Kukira ia ramah. Kupastikan pula ia baik hati. Siapalah orang yang rela membiarkan halamannya disesaki bocah-bocah bahkan orang-orang yang tidak dikenal, untuk duduk-duduk berteduh dan membuatnya seperti tempat bermain.
Pada kedatanganku yang kedua, ia masih kudapati menyiram dan memberi pupuk pada pohon itu. Padahal aku datang saat malam hari. Ia begitu rajin merawat pohon itu. Meskipun kupikir ukuran pohon sudah terlalu besar sehingga tidak perlu berlebihan merawatnya, ia sangat menyayanginya dan bahkan memperlakukan seperti seorang wanita yang selalu butuh kasih sayang seorang lelaki.
"Ayo, dimakan," ucapnya seraya menyodorkan buah Mangga yang usai dikupasnya di atas piring. Buah itu begitu kuning. Saya mengambil beberapa potong. Manis sekali rasanya.
"Ini anak-anak saya," kata lelaki itu sambil menunjuk buah Mangga, "Mereka manis-manis, karena saya rajin memelihara ibunya."

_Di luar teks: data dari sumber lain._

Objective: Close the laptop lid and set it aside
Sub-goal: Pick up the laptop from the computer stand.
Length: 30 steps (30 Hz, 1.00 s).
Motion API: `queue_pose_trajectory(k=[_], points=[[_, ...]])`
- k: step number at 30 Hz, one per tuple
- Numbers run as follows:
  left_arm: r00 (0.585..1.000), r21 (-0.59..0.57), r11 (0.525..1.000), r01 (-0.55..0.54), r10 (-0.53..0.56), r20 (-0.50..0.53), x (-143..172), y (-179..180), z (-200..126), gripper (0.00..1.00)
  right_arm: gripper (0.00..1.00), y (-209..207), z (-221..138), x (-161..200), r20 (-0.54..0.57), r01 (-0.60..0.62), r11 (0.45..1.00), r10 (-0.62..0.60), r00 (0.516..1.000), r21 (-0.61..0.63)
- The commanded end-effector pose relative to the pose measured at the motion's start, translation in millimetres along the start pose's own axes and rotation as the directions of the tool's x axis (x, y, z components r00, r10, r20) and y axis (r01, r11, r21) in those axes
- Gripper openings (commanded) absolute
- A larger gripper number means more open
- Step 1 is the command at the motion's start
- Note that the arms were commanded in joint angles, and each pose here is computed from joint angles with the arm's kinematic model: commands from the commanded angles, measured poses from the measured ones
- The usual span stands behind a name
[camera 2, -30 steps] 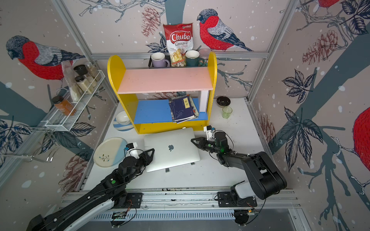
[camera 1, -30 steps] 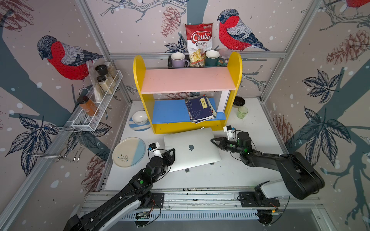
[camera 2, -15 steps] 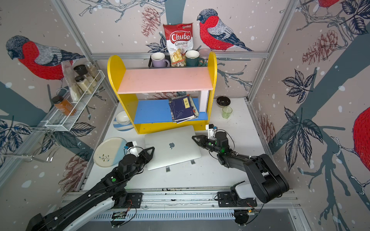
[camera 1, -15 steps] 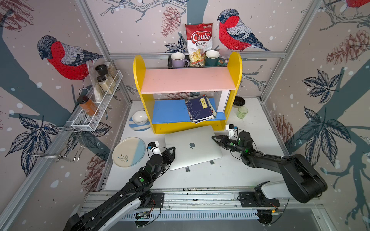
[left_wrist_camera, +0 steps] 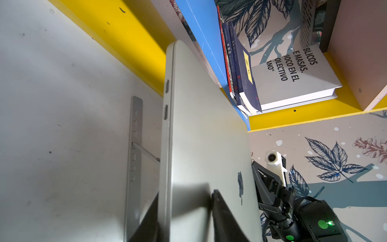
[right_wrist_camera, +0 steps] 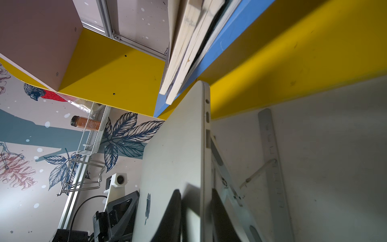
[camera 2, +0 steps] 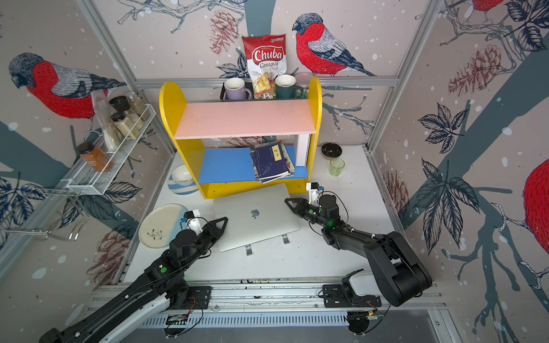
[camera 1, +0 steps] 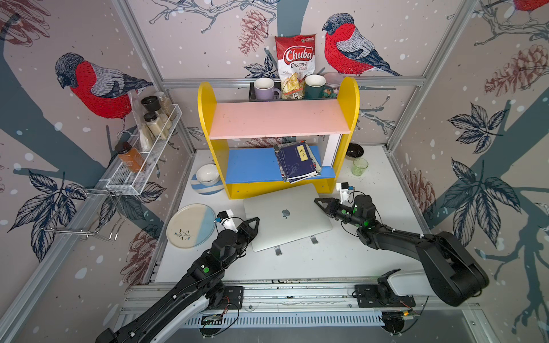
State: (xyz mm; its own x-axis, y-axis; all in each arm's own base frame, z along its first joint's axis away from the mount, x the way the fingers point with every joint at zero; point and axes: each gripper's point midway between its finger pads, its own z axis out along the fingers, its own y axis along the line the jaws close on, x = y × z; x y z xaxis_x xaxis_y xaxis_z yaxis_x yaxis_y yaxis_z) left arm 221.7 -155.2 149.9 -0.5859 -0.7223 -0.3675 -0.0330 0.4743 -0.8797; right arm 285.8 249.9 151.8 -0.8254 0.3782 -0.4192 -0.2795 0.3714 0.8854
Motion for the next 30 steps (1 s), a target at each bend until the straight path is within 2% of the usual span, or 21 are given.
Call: queue_pose_trajectory(k=[1,5,13,17,22,26,30], points=[[0.982,0.548,0.834,0.06,0.049,-0.181,15.2,-133.0,-40.3,0.09,0.19,47.4,-8.7,59.1,-0.309,0.0,0.972,-0.075,0.948,-0.235],[0.977,0.564,0.819,0.103,0.024,-0.213,15.8,-139.1,-39.3,0.0,0.19,49.9,-10.1,58.4,-0.308,0.002,0.971,-0.077,0.948,-0.238],[0.973,0.623,0.766,0.159,-0.015,-0.23,9.8,-154.9,-45.6,0.0,0.2,57.0,-14.3,56.5,-0.303,0.01,0.97,-0.087,0.949,-0.245],[0.976,0.649,0.742,0.165,-0.029,-0.215,3.1,-162.8,-53.2,0.0,0.29,60.8,-17.3,56.3,-0.303,0.01,0.97,-0.086,0.949,-0.244],[0.979,0.656,0.736,0.168,-0.047,-0.197,-3.2,-167.2,-56.1,0.0,0.4,64.1,-19.7,56.9,-0.309,-0.007,0.97,-0.071,0.948,-0.243],[0.977,0.66,0.727,0.188,-0.072,-0.199,-6.6,-168.9,-54.5,0.0,0.41,77.0,-26.1,54.6,-0.299,-0.018,0.959,-0.07,0.952,-0.282],[0.972,0.647,0.732,0.213,-0.092,-0.215,-6.8,-168.7,-49.2,0.0,0.37,92.6,-32.5,51.9,-0.288,-0.042,0.941,-0.06,0.956,-0.337]])
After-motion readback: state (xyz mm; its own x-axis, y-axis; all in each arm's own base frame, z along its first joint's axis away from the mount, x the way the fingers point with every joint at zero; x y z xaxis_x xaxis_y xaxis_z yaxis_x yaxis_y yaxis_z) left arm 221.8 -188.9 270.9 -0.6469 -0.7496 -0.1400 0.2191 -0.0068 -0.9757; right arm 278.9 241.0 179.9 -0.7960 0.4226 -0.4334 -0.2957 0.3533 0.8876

Aku mengernyitkan dahi. Apa yang ia maksudkan? Mengapa ia menganggap buah itu anaknya?
Semakin lama aku tinggal di perumahan ini, perlahan kulihat para tetangga menjauhinya. Meski bocah-bocah masih bermain di halamannya siang hari, saat malam, halaman dan sekitar rumahnya begitu sepi, seperti tidak ada kehidupan.
Apalagi, suara-suara aneh sering tetangga dengar -- aku pun demikian -- kala tengah malam menjelang, dari tengah-tengah pohon yang tertutup rapat dedaunan.Â
Terkadang berbunyi seperti seseorang yang sedang merintih kesakitan. Pernah pula menyerupai senandung lembut yang mengantarkan seseorang hendak tidur. Suatu kali bahkan kukira itu adalah perkataan orang yang mengoceh tidak karuan.
Setiap aku berkunjung ke rumah itu, lelaki itu selalu berkilah bahwa tidak pernah ada suara-suara. Mungkin orang-orang salah dengar, katanya. Mungkin pula aku punya penyakit telinga.
Tetapi, ya sudahlah. Jika memang itu yang terjadi padanya dan ia pun masih nyaman dengan pohon itu, apalah yang bisa dilakukan orang-orang. Sebagian warga akhirnya menduga itu adalah istrinya yang dikutuk dan menjelma menjadi pohon. Sebagian lagi menganggapnya sudah miring dan perlu ke dokter jiwa.
Barangkali dugaan itu salah. Barangkali pula sedikit benar, setelah suatu saat bersama para tetangga lain, seusai mencurigai mengapa beberapa hari ini lelaki itu tidak keluar rumah sekadar menyapu halaman, kami temukan ia duduk bersila tidak bernyawa di bawah pohon.